▶ **WHAT IS BEING ASKED**
Take the records below and extract, word for word, the lines from the one containing "Kindly place one or more points on the grey" through the final line, inclusive. Omit pictures.

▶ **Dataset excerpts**
----

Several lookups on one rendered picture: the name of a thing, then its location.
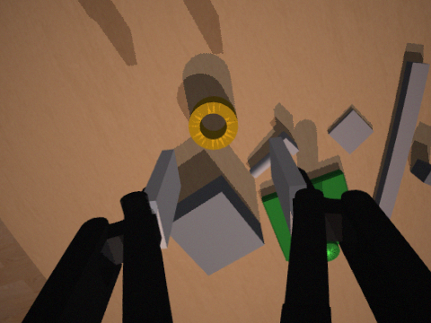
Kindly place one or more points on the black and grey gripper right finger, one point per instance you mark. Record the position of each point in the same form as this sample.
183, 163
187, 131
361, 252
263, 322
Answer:
393, 278

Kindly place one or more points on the gold round nut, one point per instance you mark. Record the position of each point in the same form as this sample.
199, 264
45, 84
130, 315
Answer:
208, 139

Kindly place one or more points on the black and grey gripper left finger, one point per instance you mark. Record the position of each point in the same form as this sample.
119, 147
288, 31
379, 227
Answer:
76, 292

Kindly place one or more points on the grey metal bolt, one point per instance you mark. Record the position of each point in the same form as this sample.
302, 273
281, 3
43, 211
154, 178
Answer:
264, 163

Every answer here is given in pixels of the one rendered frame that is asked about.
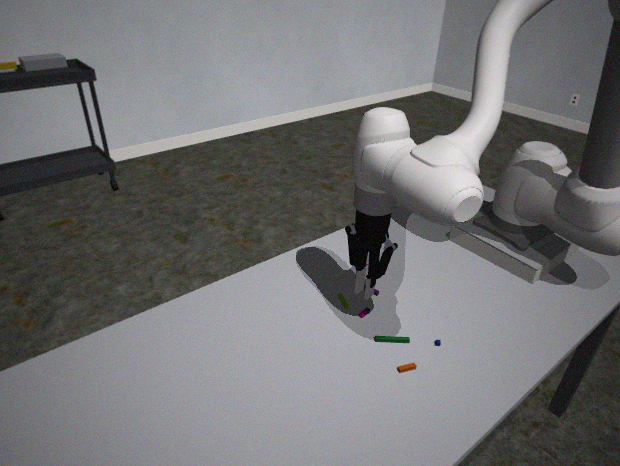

----

▶ **PROBLEM SOLUTION**
Kindly place one or more points on the grey metal bolt, one point per instance you mark. Record the position of each point in the same form as this sample.
302, 273
281, 3
43, 211
154, 178
Answer:
264, 163

Every answer here is given in pixels of the one rendered frame that is asked about.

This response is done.